### DATA PROVIDED

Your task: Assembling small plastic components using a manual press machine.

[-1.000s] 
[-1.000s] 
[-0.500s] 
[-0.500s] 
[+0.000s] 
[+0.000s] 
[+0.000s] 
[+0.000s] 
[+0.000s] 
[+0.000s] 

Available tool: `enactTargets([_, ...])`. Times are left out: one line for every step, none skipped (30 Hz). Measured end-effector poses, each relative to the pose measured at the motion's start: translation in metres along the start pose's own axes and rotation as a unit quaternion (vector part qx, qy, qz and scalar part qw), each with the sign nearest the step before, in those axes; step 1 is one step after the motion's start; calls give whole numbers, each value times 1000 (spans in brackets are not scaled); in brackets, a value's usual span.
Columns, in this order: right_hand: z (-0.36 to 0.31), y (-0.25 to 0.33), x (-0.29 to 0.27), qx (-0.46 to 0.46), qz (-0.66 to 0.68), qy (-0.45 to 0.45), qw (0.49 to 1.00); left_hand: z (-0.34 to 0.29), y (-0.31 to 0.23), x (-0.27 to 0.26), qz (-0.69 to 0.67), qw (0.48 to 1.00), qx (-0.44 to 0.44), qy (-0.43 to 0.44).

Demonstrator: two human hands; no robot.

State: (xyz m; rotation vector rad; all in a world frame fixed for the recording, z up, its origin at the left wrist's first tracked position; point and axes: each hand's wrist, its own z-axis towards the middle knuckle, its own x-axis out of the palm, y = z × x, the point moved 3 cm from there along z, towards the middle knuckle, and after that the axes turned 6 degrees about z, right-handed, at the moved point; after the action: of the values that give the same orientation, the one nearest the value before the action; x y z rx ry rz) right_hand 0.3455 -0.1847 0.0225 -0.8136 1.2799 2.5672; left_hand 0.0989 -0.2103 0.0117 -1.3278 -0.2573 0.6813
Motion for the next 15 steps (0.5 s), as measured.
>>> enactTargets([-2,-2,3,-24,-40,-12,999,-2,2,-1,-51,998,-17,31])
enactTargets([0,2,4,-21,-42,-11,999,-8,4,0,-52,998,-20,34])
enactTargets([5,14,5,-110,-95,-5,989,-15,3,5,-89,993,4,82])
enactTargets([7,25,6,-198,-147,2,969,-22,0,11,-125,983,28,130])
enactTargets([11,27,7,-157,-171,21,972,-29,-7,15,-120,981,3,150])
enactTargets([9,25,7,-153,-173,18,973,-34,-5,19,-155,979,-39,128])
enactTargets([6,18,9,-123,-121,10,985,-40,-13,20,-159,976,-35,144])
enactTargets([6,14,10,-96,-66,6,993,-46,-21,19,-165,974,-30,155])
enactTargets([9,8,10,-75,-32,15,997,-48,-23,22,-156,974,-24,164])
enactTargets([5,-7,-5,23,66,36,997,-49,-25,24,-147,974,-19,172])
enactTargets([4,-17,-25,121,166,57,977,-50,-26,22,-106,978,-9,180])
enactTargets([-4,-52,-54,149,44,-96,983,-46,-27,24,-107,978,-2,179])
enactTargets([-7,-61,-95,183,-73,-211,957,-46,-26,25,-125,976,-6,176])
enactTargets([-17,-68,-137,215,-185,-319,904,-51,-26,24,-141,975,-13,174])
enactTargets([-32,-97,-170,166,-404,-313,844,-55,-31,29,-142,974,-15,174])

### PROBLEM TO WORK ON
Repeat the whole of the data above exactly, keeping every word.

### RESPONSE AREA
Your task: Assembling small plastic components using a manual press machine.

[-1.000s] 
[-1.000s] 
[-0.500s] 
[-0.500s] 
[+0.000s] 
[+0.000s] 
[+0.000s] 
[+0.000s] 
[+0.000s] 
[+0.000s] 

Available tool: `enactTargets([_, ...])`. Times are left out: one line for every step, none skipped (30 Hz). Measured end-effector poses, each relative to the pose measured at the motion's start: translation in metres along the start pose's own axes and rotation as a unit quaternion (vector part qx, qy, qz and scalar part qw), each with the sign nearest the step before, in those axes; step 1 is one step after the motion's start; calls give whole numbers, each value times 1000 (spans in brackets are not scaled); in brackets, a value's usual span.
Columns, in this order: right_hand: z (-0.36 to 0.31), y (-0.25 to 0.33), x (-0.29 to 0.27), qx (-0.46 to 0.46), qz (-0.66 to 0.68), qy (-0.45 to 0.45), qw (0.49 to 1.00); left_hand: z (-0.34 to 0.29), y (-0.31 to 0.23), x (-0.27 to 0.26), qz (-0.69 to 0.67), qw (0.48 to 1.00), qx (-0.44 to 0.44), qy (-0.43 to 0.44).

Demonstrator: two human hands; no robot.

State: (xyz m; rotation vector rad; all in a world frame fixed for the recording, z up, its origin at the left wrist's first tracked position; point and axes: each hand's wrist, its own z-axis towards the middle knuckle, its own x-axis out of the palm, y = z × x, the point moved 3 cm from there along z, towards the middle knuckle, and after that the axes turned 6 degrees about z, right-handed, at the moved point; after the action: of the values that give the same orientation, the one nearest the value before the action; x y z rx ry rz) right_hand 0.3455 -0.1847 0.0225 -0.8136 1.2799 2.5672; left_hand 0.0989 -0.2103 0.0117 -1.3278 -0.2573 0.6813
Motion for the next 15 steps (0.5 s), as measured.
>>> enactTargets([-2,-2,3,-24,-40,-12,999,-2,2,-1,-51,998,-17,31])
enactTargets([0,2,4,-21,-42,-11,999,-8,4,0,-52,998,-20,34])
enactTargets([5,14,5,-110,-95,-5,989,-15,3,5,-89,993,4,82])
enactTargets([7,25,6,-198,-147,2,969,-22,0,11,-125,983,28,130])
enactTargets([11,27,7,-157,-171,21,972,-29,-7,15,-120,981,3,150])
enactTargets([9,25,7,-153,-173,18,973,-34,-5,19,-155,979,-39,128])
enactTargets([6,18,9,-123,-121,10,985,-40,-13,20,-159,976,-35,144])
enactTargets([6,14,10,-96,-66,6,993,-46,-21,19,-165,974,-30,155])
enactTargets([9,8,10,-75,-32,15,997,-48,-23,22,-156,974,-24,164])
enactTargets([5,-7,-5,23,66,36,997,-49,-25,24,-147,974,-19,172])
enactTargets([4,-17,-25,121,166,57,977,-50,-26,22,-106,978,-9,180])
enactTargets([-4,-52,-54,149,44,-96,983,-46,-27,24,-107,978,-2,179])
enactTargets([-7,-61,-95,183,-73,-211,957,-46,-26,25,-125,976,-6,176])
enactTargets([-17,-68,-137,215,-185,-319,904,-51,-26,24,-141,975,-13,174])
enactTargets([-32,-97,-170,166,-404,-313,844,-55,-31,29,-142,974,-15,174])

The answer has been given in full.